Material to process Start Marker

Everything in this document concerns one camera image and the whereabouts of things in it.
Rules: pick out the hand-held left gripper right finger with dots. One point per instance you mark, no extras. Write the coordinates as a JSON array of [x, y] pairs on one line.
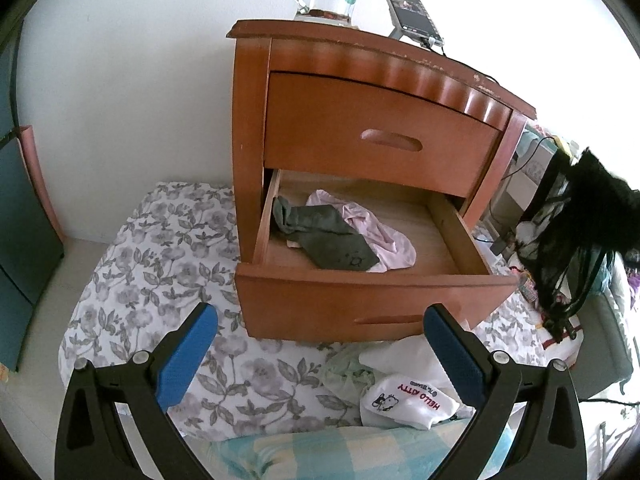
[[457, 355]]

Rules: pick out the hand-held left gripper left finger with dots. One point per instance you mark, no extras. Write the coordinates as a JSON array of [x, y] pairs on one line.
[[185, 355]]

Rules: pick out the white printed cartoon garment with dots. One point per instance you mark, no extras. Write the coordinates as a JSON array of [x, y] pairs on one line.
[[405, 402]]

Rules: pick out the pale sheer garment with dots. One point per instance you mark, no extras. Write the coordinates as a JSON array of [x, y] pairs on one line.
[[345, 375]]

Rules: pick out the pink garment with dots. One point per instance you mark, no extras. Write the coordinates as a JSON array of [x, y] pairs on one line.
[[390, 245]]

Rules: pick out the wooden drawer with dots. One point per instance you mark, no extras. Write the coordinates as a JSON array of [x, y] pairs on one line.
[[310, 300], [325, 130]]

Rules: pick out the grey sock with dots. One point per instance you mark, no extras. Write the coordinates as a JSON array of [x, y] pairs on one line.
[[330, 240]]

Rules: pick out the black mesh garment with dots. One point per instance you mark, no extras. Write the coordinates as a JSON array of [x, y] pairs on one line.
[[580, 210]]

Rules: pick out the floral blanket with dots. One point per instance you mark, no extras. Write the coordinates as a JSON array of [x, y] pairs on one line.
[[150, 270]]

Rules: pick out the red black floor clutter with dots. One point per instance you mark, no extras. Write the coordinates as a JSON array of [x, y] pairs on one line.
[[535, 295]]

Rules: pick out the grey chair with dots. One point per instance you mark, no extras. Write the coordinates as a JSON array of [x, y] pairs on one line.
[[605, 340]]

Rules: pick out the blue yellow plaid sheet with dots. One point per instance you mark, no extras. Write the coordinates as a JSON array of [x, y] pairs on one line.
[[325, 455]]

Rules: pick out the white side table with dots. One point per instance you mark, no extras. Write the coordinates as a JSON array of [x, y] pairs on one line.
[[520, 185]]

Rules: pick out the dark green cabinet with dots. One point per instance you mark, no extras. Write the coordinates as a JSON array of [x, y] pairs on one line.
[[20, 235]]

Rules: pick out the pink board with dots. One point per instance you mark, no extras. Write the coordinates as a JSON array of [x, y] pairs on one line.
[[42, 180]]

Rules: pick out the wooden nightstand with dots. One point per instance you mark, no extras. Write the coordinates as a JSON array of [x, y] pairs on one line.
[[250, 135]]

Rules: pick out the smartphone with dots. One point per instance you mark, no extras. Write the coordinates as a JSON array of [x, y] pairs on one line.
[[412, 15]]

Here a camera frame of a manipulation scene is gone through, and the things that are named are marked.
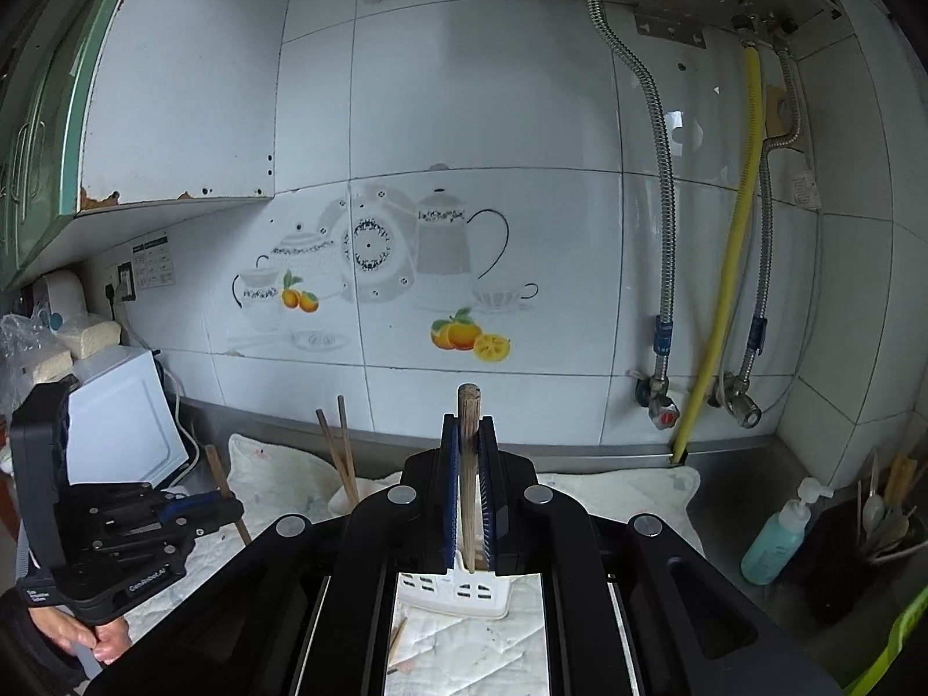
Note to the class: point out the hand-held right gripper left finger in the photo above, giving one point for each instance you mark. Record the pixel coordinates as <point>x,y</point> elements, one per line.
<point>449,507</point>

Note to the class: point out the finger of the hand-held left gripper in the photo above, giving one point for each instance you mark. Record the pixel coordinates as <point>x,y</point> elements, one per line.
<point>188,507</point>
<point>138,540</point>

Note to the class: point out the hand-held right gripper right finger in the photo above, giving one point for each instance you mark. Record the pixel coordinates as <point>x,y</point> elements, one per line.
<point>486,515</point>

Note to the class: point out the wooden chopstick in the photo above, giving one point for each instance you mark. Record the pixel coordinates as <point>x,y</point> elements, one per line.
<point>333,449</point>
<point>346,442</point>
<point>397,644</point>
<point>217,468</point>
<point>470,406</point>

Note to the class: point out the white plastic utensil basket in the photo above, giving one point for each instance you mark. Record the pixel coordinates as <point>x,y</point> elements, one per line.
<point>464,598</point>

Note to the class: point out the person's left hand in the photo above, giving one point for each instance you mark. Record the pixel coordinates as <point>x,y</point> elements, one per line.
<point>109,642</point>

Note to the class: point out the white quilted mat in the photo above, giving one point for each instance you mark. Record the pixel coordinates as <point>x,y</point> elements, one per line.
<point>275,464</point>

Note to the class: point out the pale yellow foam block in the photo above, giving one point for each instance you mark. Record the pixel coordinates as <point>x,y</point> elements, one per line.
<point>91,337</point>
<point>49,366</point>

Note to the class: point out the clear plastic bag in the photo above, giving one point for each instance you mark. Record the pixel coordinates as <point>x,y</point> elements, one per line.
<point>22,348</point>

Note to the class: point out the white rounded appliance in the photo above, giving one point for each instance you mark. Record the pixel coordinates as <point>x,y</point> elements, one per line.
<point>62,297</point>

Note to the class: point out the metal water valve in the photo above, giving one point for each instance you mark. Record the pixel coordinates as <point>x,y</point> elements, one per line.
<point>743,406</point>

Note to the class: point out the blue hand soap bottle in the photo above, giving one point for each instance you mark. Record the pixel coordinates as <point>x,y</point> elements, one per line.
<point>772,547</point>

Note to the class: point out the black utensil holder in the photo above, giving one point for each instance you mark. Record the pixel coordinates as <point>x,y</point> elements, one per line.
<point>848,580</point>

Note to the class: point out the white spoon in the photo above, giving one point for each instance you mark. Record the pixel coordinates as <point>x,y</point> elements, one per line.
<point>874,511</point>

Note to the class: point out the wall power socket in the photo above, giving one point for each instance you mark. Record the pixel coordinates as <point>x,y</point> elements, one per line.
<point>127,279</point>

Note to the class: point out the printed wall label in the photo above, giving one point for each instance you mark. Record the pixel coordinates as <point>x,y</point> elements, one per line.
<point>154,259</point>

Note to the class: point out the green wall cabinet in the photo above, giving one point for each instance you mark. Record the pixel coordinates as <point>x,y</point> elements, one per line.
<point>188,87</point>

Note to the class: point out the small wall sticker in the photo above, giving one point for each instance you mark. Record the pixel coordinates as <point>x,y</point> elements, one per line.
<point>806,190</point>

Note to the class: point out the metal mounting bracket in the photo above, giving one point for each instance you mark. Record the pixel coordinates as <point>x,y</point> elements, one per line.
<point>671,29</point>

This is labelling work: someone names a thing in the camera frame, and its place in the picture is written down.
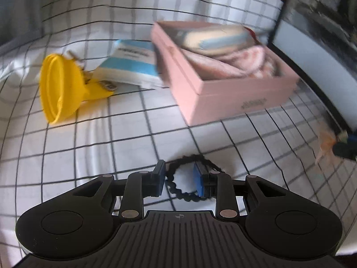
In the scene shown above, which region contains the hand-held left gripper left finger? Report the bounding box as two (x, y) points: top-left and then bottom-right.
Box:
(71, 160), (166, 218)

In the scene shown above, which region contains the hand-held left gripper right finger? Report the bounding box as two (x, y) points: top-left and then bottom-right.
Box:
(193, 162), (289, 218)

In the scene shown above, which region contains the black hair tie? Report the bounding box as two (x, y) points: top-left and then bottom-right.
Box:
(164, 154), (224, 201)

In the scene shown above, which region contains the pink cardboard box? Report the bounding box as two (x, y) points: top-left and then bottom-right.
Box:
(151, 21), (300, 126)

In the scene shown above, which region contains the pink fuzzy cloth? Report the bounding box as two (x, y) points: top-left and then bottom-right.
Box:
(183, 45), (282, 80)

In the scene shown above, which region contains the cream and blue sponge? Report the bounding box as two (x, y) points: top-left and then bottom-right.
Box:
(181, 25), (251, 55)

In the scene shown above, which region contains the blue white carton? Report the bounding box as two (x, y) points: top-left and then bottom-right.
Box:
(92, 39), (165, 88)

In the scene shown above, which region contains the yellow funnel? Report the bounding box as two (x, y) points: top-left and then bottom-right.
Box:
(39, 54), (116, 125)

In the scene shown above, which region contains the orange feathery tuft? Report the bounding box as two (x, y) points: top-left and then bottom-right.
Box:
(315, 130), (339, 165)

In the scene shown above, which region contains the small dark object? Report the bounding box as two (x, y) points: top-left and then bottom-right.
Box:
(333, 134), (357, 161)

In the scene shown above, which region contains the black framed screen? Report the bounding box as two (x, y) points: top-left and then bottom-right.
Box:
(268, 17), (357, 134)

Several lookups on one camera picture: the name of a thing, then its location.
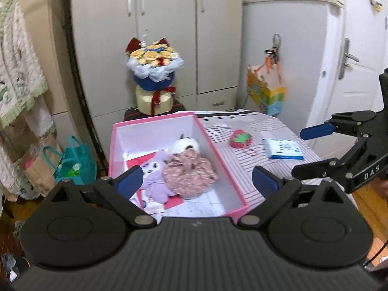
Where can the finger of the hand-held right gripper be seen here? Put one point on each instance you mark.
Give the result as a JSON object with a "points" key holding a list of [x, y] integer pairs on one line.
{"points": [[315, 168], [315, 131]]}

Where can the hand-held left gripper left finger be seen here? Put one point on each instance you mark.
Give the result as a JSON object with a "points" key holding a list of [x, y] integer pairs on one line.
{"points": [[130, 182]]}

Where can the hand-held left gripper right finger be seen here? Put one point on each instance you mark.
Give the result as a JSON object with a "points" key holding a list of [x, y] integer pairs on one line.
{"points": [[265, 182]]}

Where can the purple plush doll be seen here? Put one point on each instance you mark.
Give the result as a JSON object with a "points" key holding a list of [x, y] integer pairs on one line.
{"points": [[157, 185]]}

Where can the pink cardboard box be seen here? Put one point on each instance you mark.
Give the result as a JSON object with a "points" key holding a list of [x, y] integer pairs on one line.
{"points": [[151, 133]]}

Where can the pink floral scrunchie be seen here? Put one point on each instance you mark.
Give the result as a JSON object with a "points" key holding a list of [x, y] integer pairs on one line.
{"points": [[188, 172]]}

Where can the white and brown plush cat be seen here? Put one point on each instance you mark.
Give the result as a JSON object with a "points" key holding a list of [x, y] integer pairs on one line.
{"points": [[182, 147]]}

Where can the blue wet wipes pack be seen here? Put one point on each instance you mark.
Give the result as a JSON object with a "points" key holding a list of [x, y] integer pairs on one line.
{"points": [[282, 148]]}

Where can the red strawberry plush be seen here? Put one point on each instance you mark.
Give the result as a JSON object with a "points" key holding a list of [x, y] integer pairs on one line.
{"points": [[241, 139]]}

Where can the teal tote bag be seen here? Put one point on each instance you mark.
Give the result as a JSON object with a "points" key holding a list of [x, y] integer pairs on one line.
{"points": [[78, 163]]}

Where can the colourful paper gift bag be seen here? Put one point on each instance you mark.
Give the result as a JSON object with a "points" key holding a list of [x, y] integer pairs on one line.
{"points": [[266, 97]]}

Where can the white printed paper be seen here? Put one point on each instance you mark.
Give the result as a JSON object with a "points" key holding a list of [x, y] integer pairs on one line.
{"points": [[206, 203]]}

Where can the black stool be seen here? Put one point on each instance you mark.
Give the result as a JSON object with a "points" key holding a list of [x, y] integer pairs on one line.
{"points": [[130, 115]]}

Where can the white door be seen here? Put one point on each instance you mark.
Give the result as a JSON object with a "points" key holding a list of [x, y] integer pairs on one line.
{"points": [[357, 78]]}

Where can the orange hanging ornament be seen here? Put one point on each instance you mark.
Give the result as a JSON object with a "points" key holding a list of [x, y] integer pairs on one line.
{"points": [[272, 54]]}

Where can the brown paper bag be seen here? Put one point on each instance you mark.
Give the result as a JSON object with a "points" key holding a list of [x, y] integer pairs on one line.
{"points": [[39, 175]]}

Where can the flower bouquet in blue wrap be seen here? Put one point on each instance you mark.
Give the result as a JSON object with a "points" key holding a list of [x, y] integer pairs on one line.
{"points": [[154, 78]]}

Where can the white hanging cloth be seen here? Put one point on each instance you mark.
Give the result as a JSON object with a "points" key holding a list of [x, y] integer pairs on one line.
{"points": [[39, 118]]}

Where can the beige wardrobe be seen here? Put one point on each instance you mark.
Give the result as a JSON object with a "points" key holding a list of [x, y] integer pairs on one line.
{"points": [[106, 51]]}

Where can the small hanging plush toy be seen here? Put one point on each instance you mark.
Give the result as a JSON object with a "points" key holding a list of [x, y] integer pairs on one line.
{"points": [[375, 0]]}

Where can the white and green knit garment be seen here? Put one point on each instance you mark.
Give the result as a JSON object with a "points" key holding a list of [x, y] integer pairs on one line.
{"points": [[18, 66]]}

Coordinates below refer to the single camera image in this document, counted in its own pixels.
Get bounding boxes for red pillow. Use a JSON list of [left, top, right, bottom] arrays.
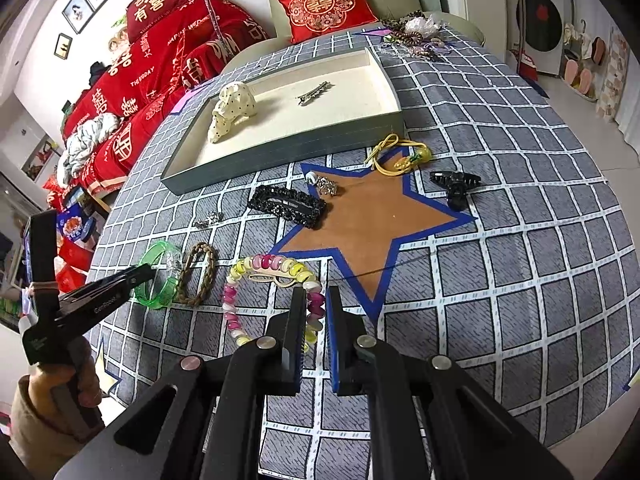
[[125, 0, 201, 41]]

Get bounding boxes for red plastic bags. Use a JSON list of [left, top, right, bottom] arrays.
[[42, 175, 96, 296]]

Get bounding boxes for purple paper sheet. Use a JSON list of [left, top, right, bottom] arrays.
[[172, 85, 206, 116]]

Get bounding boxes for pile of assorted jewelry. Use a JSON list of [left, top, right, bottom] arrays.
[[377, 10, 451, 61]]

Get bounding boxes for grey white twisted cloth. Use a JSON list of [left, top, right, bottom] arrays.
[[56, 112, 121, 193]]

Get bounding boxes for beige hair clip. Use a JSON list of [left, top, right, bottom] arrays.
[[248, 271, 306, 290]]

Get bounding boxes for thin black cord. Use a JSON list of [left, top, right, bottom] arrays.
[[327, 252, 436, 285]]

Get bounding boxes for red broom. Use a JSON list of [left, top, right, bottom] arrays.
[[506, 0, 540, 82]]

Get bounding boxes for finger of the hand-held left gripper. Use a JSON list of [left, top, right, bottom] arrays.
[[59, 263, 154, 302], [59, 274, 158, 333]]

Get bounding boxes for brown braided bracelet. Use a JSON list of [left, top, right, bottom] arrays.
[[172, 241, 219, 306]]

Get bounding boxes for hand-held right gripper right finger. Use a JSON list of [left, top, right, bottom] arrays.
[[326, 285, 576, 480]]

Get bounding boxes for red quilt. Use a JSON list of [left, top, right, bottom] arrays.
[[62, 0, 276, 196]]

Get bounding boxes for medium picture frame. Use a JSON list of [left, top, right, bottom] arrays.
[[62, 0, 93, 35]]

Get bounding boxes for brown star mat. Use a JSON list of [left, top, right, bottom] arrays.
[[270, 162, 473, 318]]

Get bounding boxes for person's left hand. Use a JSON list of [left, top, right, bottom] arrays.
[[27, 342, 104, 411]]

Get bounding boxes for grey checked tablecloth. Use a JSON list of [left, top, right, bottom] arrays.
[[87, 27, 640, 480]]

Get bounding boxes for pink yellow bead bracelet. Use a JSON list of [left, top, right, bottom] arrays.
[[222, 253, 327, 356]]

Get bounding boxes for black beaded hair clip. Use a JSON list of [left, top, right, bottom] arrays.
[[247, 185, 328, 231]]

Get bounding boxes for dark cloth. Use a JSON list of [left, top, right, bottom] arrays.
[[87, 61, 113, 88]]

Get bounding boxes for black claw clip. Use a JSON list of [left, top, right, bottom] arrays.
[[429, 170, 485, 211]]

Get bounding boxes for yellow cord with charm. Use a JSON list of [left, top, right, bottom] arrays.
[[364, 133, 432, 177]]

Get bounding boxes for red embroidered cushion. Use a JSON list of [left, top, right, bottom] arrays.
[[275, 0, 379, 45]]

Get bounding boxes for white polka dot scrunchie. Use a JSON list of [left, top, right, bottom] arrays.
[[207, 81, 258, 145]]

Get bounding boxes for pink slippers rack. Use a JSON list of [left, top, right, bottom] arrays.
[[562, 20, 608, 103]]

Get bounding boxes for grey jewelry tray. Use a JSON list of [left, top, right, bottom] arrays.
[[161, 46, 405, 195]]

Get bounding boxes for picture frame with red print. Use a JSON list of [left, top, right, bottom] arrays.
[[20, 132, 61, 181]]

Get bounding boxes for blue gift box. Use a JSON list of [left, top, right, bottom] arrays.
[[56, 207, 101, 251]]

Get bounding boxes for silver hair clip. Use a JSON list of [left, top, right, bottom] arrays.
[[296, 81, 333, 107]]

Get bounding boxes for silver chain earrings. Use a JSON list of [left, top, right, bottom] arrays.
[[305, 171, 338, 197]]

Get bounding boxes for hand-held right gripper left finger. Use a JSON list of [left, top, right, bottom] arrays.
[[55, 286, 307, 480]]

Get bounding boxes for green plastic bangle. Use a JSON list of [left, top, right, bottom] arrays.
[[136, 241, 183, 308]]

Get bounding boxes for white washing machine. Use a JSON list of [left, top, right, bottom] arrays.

Material to process End Marker

Wherever a line above contains the string "things", copy that line.

Everything in this document concerns one camera image and the whereabouts of things in it.
Here a camera frame of a manipulation scene is gone through, and the things that are named are marked.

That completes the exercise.